The answer must be every line from the entries below that includes "white".

RECORDS FOR THIS EXERCISE.

=====

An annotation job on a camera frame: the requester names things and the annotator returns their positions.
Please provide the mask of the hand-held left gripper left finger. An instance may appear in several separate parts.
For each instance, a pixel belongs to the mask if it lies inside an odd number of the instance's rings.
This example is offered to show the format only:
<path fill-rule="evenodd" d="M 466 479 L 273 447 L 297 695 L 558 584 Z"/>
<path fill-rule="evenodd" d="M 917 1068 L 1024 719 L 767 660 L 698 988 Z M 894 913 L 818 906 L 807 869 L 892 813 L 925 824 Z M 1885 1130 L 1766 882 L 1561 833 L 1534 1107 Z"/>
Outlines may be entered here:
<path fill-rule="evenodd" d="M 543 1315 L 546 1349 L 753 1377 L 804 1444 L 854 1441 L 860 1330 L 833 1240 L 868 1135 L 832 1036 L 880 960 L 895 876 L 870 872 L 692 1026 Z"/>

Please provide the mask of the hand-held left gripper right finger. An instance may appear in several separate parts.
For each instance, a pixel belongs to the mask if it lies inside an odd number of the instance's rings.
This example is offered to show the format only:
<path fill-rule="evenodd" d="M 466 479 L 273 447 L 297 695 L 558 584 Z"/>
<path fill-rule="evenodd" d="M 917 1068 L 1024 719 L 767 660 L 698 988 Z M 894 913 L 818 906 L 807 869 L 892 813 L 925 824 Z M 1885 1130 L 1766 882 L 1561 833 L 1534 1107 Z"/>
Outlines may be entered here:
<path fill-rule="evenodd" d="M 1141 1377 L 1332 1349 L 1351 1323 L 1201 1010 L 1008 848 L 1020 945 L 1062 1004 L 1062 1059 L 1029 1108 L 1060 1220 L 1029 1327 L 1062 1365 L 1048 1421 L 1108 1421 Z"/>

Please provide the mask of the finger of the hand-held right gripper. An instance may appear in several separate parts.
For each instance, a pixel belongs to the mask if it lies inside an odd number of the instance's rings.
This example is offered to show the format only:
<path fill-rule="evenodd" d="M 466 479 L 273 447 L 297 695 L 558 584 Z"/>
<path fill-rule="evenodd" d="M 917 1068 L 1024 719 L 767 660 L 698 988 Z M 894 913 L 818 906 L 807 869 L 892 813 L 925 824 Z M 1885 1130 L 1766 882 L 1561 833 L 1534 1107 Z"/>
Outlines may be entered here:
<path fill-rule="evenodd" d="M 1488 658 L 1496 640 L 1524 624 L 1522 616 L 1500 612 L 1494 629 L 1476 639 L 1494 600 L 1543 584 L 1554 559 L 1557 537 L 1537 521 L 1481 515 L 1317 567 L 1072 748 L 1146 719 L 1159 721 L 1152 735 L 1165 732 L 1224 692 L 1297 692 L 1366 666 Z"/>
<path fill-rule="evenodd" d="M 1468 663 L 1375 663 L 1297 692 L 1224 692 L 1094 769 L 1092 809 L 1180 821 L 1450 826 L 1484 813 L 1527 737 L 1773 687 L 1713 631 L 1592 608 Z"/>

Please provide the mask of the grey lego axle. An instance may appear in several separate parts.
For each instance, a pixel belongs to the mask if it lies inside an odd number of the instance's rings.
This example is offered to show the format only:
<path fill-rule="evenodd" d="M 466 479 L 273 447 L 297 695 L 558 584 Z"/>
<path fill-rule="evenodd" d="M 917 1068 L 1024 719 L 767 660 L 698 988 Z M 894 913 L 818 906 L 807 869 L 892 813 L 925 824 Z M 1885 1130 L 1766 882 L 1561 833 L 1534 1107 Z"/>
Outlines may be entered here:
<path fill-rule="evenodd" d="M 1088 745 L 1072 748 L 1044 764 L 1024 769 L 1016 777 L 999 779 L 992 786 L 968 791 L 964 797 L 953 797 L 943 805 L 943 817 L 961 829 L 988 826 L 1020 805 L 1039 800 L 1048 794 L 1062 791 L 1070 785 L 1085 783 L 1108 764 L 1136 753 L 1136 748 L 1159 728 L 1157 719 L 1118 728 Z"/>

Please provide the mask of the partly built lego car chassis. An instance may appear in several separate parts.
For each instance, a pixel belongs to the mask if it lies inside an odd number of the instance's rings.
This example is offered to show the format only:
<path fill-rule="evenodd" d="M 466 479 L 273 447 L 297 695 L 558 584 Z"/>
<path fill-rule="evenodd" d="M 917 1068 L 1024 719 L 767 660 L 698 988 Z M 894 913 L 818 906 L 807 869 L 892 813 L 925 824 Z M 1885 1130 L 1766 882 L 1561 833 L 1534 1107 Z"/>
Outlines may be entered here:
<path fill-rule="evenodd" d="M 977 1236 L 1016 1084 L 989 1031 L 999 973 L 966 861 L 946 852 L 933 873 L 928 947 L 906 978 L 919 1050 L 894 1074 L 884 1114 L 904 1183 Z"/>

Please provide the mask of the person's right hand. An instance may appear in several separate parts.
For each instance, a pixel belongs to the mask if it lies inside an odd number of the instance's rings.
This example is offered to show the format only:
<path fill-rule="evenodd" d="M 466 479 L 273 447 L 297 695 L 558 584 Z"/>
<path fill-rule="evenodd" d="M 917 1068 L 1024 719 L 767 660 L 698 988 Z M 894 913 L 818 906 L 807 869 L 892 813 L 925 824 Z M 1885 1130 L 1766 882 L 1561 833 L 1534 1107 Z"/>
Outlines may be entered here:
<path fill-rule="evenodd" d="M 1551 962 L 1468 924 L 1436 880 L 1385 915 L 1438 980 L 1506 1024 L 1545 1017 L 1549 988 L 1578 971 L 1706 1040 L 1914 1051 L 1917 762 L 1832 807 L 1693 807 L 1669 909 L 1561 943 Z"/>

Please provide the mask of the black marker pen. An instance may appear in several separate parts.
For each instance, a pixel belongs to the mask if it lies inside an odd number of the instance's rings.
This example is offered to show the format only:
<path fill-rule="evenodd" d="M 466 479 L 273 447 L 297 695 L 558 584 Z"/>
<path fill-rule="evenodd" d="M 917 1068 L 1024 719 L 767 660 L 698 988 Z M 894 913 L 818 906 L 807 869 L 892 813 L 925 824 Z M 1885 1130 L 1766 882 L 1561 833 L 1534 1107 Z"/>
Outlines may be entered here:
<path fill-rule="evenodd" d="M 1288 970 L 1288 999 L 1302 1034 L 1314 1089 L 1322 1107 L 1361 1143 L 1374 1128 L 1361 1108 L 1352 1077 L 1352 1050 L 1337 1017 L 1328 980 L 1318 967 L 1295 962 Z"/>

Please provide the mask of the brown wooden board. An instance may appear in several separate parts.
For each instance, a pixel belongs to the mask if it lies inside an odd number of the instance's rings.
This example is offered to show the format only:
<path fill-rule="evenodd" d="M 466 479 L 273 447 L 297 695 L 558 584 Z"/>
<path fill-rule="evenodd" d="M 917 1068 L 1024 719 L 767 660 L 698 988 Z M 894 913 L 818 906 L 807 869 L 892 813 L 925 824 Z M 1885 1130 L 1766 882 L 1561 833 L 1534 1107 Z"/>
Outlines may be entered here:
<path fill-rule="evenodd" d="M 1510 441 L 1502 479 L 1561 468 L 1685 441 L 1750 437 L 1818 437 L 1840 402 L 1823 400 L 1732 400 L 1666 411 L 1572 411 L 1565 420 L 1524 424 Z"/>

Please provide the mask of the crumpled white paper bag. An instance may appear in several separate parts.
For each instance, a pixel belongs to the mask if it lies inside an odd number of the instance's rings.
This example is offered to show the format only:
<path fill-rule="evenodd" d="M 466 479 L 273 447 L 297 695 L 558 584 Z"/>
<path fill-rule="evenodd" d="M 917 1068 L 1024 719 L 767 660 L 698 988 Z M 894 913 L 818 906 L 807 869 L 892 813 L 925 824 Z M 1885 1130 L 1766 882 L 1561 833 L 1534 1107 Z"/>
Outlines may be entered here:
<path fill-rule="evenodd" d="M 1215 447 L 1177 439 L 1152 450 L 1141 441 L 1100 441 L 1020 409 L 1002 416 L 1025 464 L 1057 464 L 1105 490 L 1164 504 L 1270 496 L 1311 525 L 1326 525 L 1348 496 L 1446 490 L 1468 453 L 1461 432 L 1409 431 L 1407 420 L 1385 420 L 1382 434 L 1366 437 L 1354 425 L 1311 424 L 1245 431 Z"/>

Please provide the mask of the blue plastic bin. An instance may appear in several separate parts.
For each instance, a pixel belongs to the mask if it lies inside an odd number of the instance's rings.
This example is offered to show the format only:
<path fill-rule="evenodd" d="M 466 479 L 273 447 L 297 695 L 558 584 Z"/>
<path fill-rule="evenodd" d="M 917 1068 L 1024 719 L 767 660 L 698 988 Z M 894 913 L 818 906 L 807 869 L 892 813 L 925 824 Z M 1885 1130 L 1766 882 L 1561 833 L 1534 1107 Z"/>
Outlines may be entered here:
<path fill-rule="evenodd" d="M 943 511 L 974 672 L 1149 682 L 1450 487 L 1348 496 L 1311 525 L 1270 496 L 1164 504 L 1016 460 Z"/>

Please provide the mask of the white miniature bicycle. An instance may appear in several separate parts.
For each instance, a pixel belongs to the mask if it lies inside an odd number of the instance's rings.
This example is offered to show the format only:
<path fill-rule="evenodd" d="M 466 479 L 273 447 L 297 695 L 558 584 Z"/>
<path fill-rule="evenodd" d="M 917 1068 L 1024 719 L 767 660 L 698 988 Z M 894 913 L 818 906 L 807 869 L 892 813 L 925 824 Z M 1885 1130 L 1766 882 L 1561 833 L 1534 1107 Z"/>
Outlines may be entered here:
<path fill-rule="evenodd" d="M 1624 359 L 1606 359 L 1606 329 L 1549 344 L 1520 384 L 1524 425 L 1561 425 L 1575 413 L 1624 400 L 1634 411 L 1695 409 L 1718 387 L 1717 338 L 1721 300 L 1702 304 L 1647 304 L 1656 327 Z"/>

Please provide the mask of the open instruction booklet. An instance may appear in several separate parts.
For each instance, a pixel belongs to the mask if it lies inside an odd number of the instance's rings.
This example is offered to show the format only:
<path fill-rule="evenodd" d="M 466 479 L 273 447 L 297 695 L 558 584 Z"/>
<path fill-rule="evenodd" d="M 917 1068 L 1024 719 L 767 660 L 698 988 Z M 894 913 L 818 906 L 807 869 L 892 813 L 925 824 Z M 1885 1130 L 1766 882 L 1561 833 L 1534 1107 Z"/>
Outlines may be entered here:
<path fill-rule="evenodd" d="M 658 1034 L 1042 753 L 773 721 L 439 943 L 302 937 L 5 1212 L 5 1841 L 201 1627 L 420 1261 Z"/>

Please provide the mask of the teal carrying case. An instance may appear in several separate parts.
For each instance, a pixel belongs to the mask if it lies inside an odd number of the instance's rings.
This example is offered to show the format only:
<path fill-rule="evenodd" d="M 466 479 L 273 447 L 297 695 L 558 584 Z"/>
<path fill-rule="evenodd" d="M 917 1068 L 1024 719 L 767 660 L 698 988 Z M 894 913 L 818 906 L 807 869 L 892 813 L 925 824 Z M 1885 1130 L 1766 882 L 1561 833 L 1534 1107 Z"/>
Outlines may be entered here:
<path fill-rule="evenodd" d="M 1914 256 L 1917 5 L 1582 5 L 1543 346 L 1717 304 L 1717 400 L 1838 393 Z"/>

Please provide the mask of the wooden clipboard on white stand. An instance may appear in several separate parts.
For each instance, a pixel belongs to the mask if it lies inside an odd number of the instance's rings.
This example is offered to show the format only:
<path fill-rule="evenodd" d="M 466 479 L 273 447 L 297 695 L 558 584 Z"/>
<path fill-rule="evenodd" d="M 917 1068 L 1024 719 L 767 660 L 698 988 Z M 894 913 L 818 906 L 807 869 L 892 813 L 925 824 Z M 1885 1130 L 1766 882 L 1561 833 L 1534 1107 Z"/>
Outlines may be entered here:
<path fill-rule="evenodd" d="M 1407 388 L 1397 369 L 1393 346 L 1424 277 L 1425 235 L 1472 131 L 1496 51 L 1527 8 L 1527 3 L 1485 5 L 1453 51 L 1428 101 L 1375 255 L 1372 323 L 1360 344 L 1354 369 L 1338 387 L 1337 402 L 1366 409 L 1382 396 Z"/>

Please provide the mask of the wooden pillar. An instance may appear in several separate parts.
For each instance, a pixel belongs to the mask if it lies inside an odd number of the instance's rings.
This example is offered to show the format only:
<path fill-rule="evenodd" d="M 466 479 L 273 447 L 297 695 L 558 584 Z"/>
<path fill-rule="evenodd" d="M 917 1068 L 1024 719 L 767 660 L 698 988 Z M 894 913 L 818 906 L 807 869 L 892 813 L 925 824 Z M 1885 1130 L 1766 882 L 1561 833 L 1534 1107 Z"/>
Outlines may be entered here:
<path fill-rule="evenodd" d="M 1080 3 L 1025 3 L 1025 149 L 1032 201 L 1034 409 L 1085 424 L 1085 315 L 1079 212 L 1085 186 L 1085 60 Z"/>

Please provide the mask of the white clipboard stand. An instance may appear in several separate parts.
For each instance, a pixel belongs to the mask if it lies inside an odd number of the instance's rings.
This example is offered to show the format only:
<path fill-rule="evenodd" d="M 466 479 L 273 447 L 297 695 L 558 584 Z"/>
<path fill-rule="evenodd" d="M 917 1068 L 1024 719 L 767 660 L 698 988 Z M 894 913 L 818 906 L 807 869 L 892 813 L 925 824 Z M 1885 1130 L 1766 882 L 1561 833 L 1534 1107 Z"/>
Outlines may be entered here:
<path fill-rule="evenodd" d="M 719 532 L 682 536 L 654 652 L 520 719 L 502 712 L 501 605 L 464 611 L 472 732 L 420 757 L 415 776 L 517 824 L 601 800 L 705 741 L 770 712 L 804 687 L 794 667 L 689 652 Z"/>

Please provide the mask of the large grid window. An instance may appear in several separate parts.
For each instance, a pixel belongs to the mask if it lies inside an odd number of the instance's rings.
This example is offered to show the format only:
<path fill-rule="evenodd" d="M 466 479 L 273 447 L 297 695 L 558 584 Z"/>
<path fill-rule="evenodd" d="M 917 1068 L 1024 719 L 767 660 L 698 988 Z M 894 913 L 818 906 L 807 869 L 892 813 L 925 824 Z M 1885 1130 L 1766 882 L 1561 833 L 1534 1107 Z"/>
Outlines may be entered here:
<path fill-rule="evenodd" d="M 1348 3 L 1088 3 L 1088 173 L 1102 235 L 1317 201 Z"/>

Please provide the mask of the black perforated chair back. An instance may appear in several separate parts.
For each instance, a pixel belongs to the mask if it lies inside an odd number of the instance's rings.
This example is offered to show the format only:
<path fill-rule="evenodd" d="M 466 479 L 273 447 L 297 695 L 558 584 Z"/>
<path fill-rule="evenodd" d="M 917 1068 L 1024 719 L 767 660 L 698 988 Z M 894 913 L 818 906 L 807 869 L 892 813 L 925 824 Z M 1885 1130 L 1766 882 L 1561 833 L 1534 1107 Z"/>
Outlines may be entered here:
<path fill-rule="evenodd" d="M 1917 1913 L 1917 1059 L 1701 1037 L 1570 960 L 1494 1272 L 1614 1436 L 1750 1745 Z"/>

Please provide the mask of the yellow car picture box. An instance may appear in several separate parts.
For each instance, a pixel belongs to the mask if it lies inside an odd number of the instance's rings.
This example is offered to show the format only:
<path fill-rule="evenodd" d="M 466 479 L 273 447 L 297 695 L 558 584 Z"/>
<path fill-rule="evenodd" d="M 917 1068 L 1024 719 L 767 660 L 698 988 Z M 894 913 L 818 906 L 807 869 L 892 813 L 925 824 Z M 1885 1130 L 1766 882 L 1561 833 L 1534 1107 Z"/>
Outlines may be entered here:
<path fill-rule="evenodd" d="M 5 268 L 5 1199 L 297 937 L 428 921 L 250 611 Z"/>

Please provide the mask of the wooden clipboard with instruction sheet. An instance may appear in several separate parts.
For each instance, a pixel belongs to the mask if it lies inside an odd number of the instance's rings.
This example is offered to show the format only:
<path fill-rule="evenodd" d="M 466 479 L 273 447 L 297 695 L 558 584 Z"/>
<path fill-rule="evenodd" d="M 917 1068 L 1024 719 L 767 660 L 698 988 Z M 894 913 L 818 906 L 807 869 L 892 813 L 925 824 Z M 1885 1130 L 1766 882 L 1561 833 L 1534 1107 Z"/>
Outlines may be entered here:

=====

TASK ANSWER.
Please provide the mask of the crumpled white paper bag. An instance may appear in several separate parts.
Please provide the mask of the white miniature bicycle. An instance may appear in several separate parts.
Please provide the mask of the wooden clipboard on white stand. An instance may appear in several separate parts.
Please provide the mask of the white clipboard stand. An instance may appear in several separate parts.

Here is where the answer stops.